NOTE - There is an inherent ambiguity in communication systems which may prevent a protocol object from distinguishing between communication failure and remote node failure.
8.3 Conformance and reference points
There is a programmatic reference point at an interaction point between a cluster manager and a basic engineering object.
There is a programmatic reference point at an interaction point between an engineering object and a nucleus.
There is a programmatic reference point at an interaction point between basic engineering objects.
There can be a perceptual or an interchange reference point at an interface of a basic engineering object.

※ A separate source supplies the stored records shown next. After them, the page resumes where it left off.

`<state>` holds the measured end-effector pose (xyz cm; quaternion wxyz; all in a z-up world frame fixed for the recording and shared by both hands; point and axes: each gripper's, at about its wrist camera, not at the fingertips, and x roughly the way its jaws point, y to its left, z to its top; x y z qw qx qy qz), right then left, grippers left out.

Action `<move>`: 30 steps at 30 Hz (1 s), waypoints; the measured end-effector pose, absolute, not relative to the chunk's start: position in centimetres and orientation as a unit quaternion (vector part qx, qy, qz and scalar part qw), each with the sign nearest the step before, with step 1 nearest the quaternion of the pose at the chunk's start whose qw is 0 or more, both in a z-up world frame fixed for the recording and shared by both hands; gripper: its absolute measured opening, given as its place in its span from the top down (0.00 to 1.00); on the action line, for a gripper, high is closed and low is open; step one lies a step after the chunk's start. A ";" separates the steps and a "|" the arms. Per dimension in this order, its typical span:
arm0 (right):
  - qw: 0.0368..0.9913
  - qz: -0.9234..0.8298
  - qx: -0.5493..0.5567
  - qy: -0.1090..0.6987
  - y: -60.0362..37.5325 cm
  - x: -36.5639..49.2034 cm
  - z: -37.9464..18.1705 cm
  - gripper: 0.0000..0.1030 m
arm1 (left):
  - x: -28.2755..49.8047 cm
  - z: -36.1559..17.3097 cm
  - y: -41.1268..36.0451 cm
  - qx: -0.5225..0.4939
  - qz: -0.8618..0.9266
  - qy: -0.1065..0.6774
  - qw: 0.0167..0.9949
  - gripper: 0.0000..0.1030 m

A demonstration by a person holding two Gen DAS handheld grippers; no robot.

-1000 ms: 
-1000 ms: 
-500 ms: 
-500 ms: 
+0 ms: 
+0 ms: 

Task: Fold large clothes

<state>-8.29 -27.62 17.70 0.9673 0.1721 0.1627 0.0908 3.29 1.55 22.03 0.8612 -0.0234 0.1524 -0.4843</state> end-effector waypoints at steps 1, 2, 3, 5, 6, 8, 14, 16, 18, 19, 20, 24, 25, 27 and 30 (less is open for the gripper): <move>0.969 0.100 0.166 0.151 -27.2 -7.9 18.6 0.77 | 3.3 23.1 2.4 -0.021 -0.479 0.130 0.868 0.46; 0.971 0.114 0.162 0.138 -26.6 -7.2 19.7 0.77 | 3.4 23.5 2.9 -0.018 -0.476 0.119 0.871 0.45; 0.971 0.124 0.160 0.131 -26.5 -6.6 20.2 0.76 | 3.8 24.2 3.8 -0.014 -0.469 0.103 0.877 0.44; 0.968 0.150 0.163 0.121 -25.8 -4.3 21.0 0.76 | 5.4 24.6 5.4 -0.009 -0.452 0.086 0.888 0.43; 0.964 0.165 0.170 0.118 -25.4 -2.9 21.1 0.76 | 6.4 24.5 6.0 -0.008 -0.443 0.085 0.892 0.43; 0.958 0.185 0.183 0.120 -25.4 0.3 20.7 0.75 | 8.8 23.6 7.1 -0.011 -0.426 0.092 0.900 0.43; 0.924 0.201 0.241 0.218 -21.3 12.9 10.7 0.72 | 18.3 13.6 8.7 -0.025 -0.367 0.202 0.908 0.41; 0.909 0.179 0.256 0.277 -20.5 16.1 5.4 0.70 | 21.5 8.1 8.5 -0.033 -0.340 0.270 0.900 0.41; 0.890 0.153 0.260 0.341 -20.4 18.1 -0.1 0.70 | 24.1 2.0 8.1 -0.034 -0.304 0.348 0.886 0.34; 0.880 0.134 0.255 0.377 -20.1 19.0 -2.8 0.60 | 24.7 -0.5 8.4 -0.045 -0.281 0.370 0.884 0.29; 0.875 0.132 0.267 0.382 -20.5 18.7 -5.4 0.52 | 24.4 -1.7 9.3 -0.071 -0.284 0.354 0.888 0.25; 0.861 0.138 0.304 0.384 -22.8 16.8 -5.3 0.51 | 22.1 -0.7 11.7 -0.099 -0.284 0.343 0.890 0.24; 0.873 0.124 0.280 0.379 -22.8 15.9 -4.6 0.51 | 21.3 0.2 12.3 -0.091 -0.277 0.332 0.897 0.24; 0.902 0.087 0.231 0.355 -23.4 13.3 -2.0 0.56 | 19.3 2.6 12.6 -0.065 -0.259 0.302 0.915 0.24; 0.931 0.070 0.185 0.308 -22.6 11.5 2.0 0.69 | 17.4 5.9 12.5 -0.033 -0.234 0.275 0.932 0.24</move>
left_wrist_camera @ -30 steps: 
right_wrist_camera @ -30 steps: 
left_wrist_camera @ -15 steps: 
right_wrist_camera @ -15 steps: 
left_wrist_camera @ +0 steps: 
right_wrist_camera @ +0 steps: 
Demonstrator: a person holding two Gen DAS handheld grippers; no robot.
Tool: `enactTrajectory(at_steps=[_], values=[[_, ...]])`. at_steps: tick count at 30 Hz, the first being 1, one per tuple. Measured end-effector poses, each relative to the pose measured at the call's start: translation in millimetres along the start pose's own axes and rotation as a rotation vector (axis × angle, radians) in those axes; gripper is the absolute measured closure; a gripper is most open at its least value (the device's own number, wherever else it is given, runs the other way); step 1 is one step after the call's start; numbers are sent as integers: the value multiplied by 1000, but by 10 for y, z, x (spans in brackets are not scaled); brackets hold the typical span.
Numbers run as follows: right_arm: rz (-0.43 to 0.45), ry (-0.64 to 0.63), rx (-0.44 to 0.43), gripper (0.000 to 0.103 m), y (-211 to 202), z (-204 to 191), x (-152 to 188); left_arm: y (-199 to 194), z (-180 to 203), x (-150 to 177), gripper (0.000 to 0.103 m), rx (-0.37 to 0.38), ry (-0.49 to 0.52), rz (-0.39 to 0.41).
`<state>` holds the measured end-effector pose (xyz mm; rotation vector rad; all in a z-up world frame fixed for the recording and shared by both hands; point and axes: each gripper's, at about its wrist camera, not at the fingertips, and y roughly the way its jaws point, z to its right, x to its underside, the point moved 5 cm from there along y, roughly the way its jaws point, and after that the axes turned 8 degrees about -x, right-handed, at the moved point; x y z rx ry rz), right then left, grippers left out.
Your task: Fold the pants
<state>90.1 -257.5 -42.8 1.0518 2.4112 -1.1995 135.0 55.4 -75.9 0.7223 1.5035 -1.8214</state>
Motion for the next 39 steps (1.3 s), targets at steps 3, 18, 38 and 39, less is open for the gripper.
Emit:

Where interaction between basic engineering objects is provided by a channel, then, for each basic engineering object involved, there is a programmatic reference point at the interaction points between those objects and the corresponding stubs in the channel.
Within the configuration of objects that comprise a channel, there is a programmatic reference point at each of the following interaction points within the channel:
-- between stubs (abstracting the binders, protocol objects and interceptors in the channel between the stubs);
-- between stubs and binders;
-- between binders (abstracting the protocol objects and interceptors in the channel between the binders);
-- between binders and protocol objects
-- between protocol objects and other protocol objects within the same node (abstracting the interceptors, if any, between the protocol objects);
and there is an interworking reference point at any interaction point between protocol objects and other protocol objects or interceptors in different nodes.
Control interfaces of stubs, binders, protocol objects and interceptors are programmatic reference points.
Where engineering objects within a channel interact with other engineering objects (either within that channel or outside that channel) via interfaces which are not within that channel, then the reference points applicable to such interfaces are determined by the recursive application of these rules.
By defining conformance at the interworking reference points, interworking of systems is made possible.
By defining conformance at the programmatic reference points, portability of engineering objects between systems is made possible.
Conformance of individual engineering objects at the programmatic reference points does not itself guarantee that the engineering object will be portable to all systems or will interwork with matching engineering objects bound to other nuclei.